**AIM OF THE TASK**
Every line containing "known" should be identified and copied from the data below.

.....

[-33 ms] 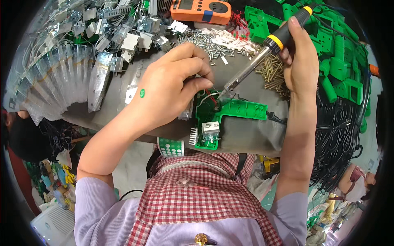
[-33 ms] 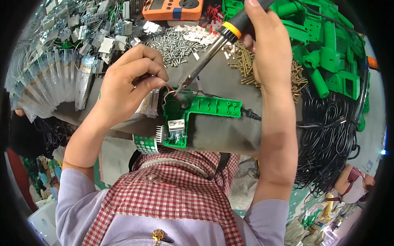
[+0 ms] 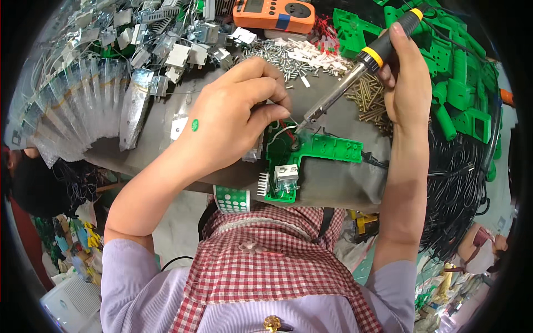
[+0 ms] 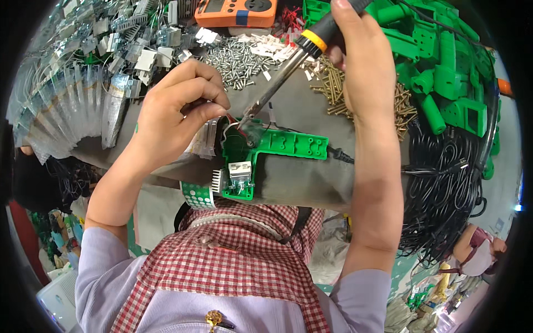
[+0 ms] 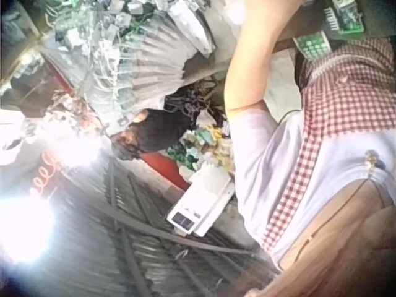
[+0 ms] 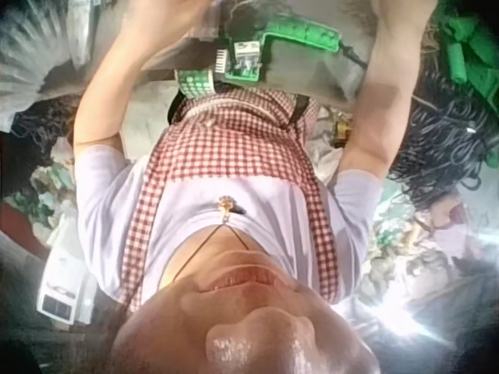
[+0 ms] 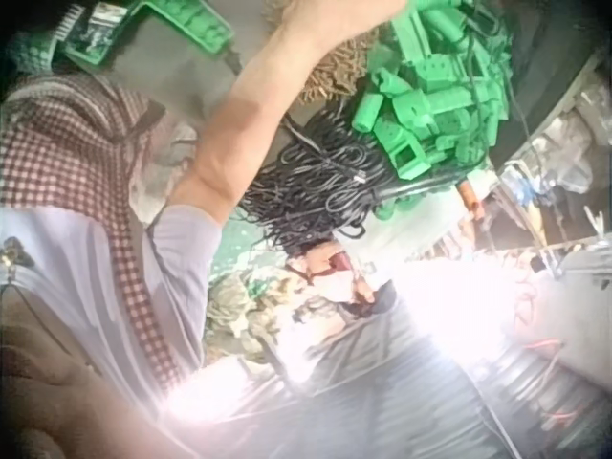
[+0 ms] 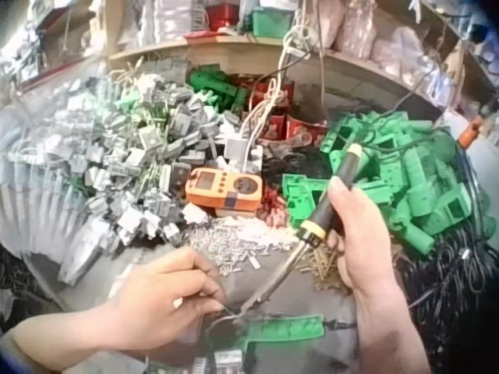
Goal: Assembling a handheld electronic device, involving fitting components into a green plastic housing, wiring, and soldering.
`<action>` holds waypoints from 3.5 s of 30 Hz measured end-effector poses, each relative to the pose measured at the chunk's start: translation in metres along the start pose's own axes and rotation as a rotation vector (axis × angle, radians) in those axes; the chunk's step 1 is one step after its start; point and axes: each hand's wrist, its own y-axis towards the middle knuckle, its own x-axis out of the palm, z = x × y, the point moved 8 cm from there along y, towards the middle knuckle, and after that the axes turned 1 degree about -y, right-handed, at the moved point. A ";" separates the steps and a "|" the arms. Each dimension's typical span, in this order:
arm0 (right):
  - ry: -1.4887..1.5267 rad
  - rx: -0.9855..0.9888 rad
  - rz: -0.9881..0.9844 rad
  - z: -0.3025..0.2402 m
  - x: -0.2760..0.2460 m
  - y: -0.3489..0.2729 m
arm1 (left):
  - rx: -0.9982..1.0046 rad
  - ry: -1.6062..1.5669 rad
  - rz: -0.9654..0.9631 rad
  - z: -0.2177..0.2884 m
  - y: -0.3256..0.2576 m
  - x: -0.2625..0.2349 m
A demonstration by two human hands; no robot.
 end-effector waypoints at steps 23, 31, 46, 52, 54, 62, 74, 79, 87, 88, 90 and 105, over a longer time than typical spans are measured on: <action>-0.059 0.061 -0.045 0.004 0.014 0.002 | 0.046 0.045 0.077 -0.004 -0.004 0.003; -0.070 0.057 -0.064 0.001 0.015 0.002 | 0.050 0.052 0.071 -0.003 -0.005 0.003; 0.014 0.059 -0.086 0.005 0.028 0.019 | -0.143 0.032 0.193 -0.039 -0.024 -0.033; -0.045 0.045 -0.103 0.008 0.054 0.022 | -0.079 0.054 0.202 -0.041 -0.023 -0.029; -0.135 0.052 -0.144 0.010 0.062 0.021 | -0.058 0.074 0.214 -0.041 -0.024 -0.030; -0.193 0.035 -0.135 0.007 0.062 0.019 | -0.105 0.062 0.198 -0.045 -0.025 -0.022; -0.183 0.015 -0.122 0.007 0.064 0.022 | -0.048 0.085 0.257 -0.045 -0.023 -0.020; -0.145 0.040 -0.105 0.007 0.057 0.021 | -0.026 0.067 0.281 -0.046 -0.022 -0.020; 0.039 0.069 -0.008 0.009 0.030 0.012 | -0.270 -0.216 0.167 -0.062 -0.046 -0.025; 0.103 0.103 0.082 0.006 0.019 0.004 | -0.271 -0.217 0.164 -0.061 -0.052 -0.029; 0.145 0.081 0.122 0.000 -0.004 -0.015 | 0.013 -0.095 0.068 -0.035 -0.056 -0.027; 0.051 0.078 0.150 0.024 -0.022 -0.087 | -0.134 -0.069 0.075 -0.012 -0.071 0.007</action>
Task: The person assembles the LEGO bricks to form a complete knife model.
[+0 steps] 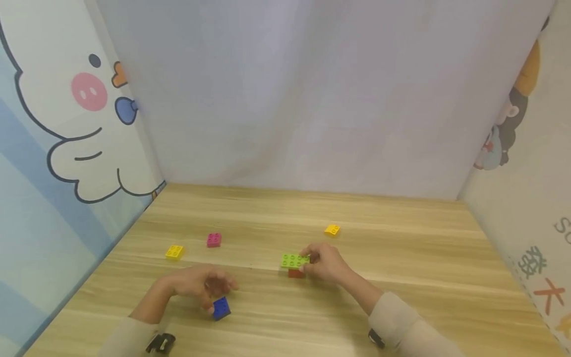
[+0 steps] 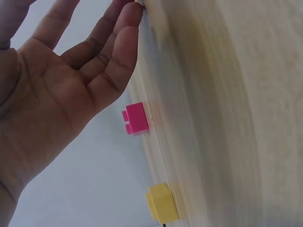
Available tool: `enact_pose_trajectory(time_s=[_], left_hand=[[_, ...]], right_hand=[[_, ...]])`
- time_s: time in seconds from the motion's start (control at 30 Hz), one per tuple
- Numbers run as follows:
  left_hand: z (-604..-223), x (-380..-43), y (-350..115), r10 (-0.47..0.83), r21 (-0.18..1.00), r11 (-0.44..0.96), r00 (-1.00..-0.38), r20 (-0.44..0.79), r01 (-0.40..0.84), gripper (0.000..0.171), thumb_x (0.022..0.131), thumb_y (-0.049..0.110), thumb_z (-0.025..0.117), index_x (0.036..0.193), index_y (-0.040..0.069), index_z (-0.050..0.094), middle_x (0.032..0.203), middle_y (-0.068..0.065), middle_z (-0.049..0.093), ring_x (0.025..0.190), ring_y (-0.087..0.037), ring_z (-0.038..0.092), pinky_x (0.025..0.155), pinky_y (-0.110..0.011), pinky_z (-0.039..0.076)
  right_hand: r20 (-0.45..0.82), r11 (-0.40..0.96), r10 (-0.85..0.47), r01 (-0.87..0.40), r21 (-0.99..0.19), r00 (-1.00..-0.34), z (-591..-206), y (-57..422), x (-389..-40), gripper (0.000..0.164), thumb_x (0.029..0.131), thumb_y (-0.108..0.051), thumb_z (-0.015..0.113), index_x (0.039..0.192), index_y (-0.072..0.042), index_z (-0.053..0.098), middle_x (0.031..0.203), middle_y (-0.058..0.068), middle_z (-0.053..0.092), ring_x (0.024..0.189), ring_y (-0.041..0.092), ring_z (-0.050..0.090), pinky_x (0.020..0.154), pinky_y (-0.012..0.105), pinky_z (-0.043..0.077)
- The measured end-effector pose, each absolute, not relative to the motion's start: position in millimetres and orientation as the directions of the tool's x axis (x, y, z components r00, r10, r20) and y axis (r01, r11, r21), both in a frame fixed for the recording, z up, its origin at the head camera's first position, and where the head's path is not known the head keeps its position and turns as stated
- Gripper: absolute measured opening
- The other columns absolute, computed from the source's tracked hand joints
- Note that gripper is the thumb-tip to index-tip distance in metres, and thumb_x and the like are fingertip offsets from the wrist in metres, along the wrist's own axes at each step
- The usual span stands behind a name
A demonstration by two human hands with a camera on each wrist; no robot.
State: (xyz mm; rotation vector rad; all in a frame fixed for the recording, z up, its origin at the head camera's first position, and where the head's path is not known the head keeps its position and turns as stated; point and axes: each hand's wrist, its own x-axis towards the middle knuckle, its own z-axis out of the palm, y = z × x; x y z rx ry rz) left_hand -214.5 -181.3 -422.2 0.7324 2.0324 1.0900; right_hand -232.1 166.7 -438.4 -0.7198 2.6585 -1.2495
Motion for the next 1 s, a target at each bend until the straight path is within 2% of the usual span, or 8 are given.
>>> enact_pose_trajectory(time_s=[0.23,0.57,0.83,1.0], left_hand=[[-425.8,-218.0,-178.9,0.711,0.84,0.534,-0.59,-0.382,0.099,0.06,0.064,-0.021,0.068,0.116,0.006,0.063,0.094,-0.009,0.058,0.082,-0.025,0.058,0.07,-0.031,0.051],[-433.0,-224.4,-179.3,0.71,0.809,0.578,-0.556,-0.433,0.107,0.054,0.065,-0.019,0.07,0.109,0.011,0.068,0.09,-0.005,0.06,0.081,-0.021,0.057,0.069,-0.029,0.05],[-435.7,-223.5,-178.9,0.709,0.815,0.569,-0.569,-0.417,0.111,0.041,0.064,-0.019,0.07,0.095,0.008,0.071,0.085,-0.002,0.064,0.08,-0.019,0.058,0.07,-0.029,0.05],[-435.0,-224.2,-179.7,0.724,0.823,0.549,-0.576,-0.378,0.15,0.038,0.064,-0.016,0.072,0.094,0.008,0.071,0.083,-0.002,0.064,0.077,-0.019,0.058,0.068,-0.028,0.05]], right_hand=[[0.09,0.554,-0.462,-0.366,-0.747,-0.882,-438.1,167.5,-232.3,0.028,0.079,-0.011,0.074,0.104,0.001,0.066,0.083,0.001,0.057,0.072,0.015,0.052,0.061,0.028,0.047],[0.08,0.551,-0.453,-0.35,-0.758,-0.888,-438.6,167.1,-232.5,0.027,0.079,-0.011,0.074,0.103,0.0,0.066,0.083,0.002,0.057,0.072,0.015,0.052,0.061,0.028,0.047],[0.077,0.541,-0.453,-0.343,-0.768,-0.888,-437.3,166.8,-231.1,0.027,0.079,-0.01,0.074,0.102,0.001,0.066,0.084,0.003,0.056,0.072,0.017,0.052,0.061,0.028,0.047],[0.077,0.535,-0.452,-0.34,-0.773,-0.888,-436.9,166.6,-231.0,0.027,0.079,-0.009,0.074,0.102,0.002,0.066,0.083,0.003,0.056,0.071,0.017,0.052,0.061,0.027,0.047]])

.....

**RESPONSE TO THIS TASK**
- The measured end-effector pose, each absolute, not relative to the motion's start: position in millimetres and orientation as the directions of the tool's x axis (x, y, z components r00, r10, r20) and y axis (r01, r11, r21), both in a frame fixed for the recording, z up, its origin at the head camera's first position, and where the head's path is not known the head keeps its position and turns as stated
State: (xyz mm; rotation vector rad; all in a frame fixed for the recording, z up, its origin at the head camera's first position, and where the head's path is not known the head keeps its position and turns as stated; point and axes: each hand's wrist, its own x-axis towards the middle knuckle, its own z-axis out of the palm, y = z × x; x y z rx ry rz) left_hand -214.5 -181.3 -422.2 0.7324 2.0324 1.0900; right_hand -232.1 166.7 -438.4 -0.7198 2.6585 -1.2495

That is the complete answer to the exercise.